# WHAT NEEDS TO BE DONE
Go through the entries and tally the lines containing the word "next". Only the total is wanted.

(Stored items from a collection)
★ ★ ★

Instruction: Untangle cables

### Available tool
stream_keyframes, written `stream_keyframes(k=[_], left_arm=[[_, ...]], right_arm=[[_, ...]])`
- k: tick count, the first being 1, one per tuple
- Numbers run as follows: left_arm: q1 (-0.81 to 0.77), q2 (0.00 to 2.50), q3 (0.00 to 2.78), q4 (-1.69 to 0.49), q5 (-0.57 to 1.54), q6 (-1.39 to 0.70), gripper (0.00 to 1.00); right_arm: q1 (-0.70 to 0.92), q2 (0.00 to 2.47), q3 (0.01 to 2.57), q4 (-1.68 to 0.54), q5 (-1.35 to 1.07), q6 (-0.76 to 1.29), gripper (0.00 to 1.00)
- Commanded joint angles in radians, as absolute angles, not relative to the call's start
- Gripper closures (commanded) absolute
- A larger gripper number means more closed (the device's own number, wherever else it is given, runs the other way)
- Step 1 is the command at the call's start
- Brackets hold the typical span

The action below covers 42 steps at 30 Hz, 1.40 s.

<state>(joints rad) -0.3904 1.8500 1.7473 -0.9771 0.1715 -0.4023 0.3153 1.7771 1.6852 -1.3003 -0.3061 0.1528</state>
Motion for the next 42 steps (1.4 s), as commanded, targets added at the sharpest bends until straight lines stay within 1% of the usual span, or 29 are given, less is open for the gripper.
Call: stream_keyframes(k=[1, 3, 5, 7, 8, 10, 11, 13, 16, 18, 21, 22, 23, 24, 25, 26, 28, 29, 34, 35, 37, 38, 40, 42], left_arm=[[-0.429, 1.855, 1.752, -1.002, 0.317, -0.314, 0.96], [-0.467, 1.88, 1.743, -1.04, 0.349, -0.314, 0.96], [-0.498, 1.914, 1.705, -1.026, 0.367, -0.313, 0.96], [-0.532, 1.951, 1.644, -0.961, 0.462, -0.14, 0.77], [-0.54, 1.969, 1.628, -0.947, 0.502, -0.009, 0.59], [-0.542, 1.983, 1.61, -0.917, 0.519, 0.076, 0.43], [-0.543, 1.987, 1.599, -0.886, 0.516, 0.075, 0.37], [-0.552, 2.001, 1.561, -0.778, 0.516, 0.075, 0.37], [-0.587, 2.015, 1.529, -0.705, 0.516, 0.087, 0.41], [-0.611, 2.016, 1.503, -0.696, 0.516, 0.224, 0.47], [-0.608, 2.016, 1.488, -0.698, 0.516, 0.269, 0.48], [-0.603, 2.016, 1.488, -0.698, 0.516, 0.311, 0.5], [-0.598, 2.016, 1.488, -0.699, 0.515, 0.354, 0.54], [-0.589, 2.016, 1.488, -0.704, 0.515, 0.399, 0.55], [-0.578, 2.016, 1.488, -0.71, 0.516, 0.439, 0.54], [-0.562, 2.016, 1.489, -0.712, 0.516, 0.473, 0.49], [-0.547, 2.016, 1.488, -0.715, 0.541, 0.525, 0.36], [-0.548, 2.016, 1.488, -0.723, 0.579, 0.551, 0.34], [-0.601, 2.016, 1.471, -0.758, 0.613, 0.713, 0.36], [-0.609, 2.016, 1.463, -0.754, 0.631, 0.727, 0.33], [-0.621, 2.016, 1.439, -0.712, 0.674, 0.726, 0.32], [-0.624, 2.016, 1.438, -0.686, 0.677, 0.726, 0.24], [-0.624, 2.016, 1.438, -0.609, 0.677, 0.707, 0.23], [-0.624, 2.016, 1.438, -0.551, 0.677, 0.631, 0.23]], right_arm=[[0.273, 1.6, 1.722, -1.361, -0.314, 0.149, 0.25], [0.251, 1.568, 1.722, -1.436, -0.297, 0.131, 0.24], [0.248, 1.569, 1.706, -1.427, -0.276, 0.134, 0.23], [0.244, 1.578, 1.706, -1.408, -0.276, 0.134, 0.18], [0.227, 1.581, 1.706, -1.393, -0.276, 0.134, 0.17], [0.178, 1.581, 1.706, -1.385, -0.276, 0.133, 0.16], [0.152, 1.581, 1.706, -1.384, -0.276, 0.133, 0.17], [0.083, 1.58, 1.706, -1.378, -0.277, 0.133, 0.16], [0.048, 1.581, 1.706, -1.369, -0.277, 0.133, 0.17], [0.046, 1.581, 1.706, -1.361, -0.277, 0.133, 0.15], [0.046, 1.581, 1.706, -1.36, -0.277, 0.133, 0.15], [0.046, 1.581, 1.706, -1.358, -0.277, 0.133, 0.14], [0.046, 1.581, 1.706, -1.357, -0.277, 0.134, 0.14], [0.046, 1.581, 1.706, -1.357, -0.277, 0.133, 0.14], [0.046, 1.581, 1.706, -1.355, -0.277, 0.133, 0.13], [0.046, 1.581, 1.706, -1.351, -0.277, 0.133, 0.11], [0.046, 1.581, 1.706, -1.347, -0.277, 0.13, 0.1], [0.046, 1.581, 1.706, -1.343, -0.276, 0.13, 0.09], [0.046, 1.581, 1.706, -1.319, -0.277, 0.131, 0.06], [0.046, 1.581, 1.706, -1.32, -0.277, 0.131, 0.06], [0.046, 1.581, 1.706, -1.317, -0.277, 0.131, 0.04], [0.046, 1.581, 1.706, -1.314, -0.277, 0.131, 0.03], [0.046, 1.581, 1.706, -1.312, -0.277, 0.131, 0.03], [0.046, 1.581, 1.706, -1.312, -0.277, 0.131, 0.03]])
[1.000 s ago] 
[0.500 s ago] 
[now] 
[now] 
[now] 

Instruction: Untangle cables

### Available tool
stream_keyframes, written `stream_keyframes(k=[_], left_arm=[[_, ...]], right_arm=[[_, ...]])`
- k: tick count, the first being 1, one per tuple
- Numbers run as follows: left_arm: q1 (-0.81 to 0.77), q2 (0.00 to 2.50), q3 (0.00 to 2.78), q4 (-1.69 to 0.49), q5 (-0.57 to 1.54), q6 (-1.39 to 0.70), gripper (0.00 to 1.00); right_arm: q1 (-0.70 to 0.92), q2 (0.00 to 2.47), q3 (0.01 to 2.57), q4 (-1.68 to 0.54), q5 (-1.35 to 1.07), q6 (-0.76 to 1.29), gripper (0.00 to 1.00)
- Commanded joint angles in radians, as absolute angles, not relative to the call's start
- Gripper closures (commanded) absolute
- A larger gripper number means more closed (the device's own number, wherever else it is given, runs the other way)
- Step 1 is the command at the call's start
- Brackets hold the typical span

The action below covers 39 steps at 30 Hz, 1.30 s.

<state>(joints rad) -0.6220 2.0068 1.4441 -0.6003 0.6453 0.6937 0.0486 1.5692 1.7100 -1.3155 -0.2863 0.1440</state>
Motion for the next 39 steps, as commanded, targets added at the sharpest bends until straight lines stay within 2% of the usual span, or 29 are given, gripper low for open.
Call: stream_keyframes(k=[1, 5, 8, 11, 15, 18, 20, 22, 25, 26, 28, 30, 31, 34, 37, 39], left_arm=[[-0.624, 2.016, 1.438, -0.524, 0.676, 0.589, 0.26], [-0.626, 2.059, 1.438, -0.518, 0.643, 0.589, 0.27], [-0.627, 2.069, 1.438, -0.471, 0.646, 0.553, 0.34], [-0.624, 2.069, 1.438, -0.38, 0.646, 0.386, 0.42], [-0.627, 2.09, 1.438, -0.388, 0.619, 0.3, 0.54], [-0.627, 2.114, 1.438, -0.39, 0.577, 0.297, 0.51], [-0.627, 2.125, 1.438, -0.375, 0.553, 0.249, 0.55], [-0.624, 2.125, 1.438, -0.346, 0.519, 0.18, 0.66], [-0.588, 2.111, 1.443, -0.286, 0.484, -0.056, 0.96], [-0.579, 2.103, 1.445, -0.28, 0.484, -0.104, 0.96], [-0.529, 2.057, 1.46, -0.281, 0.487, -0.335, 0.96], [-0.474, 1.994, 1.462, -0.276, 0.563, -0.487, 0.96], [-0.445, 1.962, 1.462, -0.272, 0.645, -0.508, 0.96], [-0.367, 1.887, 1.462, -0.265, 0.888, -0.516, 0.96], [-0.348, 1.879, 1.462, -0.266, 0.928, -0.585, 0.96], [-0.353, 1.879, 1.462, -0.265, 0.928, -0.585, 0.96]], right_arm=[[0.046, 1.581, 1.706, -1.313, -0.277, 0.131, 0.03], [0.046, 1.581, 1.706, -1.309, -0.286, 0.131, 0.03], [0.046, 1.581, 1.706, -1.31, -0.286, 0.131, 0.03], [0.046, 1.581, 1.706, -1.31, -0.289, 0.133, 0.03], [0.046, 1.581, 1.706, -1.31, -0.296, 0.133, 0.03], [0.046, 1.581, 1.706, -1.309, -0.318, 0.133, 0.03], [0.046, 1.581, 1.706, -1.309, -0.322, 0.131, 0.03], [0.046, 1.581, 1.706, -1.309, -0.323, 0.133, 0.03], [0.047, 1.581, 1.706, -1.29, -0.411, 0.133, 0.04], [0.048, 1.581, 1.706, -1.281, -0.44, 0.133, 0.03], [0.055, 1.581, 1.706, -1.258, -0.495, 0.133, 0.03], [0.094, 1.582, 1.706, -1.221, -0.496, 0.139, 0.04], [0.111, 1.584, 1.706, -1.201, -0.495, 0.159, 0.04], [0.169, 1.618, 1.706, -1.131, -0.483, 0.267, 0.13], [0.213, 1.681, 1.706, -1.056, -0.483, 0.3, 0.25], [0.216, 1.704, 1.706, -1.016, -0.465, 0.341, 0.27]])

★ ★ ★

# TASK SOLUTION
2